Re: [PATCH 6/6] Add git-rewrite-commits

[Date Prev][Date Next][Thread Prev][Thread Next][Date Index][Thread Index]

 



Hi,

On Sun, 15 Jul 2007, Sven Verdoolaege wrote:

> On Sat, Jul 14, 2007 at 01:49:59PM +0100, Johannes Schindelin wrote:
> > On Thu, 12 Jul 2007, skimo@xxxxxxxx wrote:
> > > +struct decoration rewrite_decoration = { "rewritten as" };
> > > [...]
> > > +
> > > +struct rewrite_decoration {
> > > +	struct rewrite_decoration *next;
> > > +	unsigned char sha1[20];
> > > +};
> > 
> > I wonder why you give the instance of a "struct decoration" the same name 
> > as that of a _different_ struct.
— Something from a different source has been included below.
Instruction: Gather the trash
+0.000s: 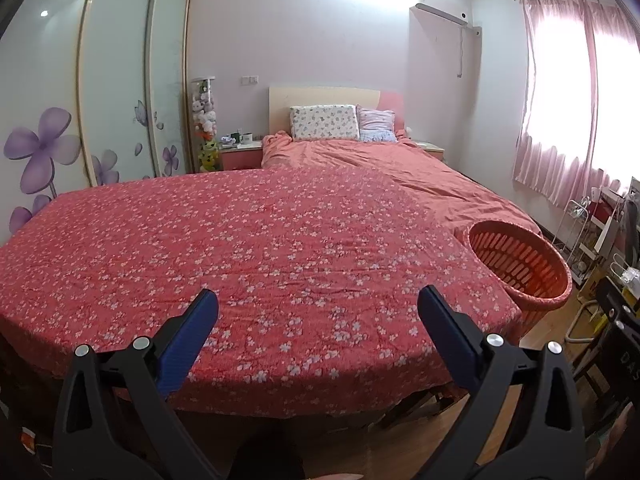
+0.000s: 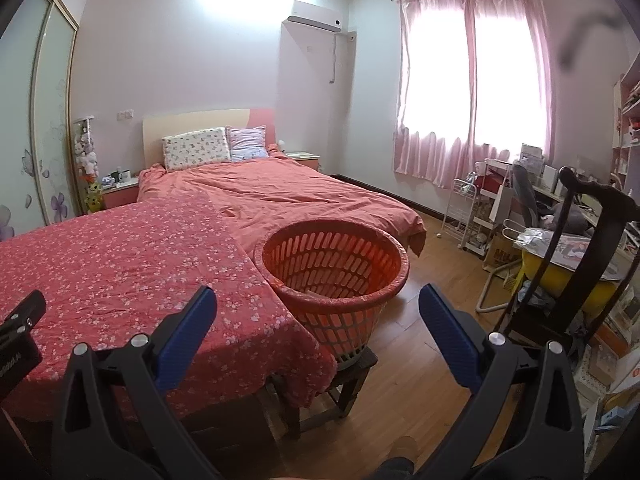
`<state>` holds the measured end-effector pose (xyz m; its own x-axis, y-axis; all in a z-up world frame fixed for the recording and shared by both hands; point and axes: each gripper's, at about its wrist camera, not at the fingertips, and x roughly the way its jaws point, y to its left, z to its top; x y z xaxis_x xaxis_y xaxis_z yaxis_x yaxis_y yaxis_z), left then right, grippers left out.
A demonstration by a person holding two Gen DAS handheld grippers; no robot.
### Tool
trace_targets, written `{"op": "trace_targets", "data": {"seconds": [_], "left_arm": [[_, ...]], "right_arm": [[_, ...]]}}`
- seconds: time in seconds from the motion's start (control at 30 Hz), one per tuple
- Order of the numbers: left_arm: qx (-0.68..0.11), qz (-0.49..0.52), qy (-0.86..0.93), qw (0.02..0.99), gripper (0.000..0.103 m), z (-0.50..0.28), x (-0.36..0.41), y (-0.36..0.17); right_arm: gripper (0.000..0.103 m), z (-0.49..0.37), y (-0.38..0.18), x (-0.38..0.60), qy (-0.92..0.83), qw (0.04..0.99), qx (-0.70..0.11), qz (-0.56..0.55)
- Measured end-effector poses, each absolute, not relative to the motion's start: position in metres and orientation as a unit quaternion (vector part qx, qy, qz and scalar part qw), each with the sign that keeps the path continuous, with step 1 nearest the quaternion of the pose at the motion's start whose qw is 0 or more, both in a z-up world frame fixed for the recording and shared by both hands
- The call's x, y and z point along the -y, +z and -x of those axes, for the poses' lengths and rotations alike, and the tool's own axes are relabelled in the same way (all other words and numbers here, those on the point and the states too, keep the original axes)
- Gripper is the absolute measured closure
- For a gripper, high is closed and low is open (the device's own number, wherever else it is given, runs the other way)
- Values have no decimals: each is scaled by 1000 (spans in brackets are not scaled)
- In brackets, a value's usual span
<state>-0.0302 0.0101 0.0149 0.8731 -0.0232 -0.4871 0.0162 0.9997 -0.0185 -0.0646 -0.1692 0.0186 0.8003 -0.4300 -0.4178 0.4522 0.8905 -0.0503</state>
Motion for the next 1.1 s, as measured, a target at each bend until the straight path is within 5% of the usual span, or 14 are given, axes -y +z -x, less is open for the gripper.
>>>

IOW it is confusing that there is a 
> > "struct rewrite_decoration", but the variable "rewrite_decoration" is no 
> > instance of that struct.
> 
> I was just following Linus's example.

*Sigh*  I hate to repeat arguments.

> > > +static char *add_parents(char *dest, struct commit_list *parents)
> > 
> > Since one commit can be rewritten to multiple commits now, you do not 
> > know how much space you need to add the parents.
> 
> I count them beforehand.

Yes.  And it is extremely hard to follow through your code, just to verify 
that it really works.  Using ALLOC_GROW instead of trying to play cute 
games would spare these tours, and I am quite convinced that it makes for 
less bugs.  If not now, then when somebody _else_ than you touches the 
code.

> > > +		    !get_short_sha1(buf, ll, sha1, 1) &&
> > > +		    !get_rewritten_sha1(sha1))
> > > +			memcpy(dest, sha1_to_hex(sha1), ll);
> > > +		else
> > > +			memcpy(dest, buf, ll);
> > 
> > What do you do if the rewritten sha1, truncated to ll characters, is 
> > ambiguous?  Wouldn't you need more than
> 
> More than what?

Right.  I did not complete that sentence.  But isn't it obvious?  Usually, 
you put in short, but (at least for some time) _unambiguous_ short names.  
IMHO people would expect the same to be true of rewritten commit messages.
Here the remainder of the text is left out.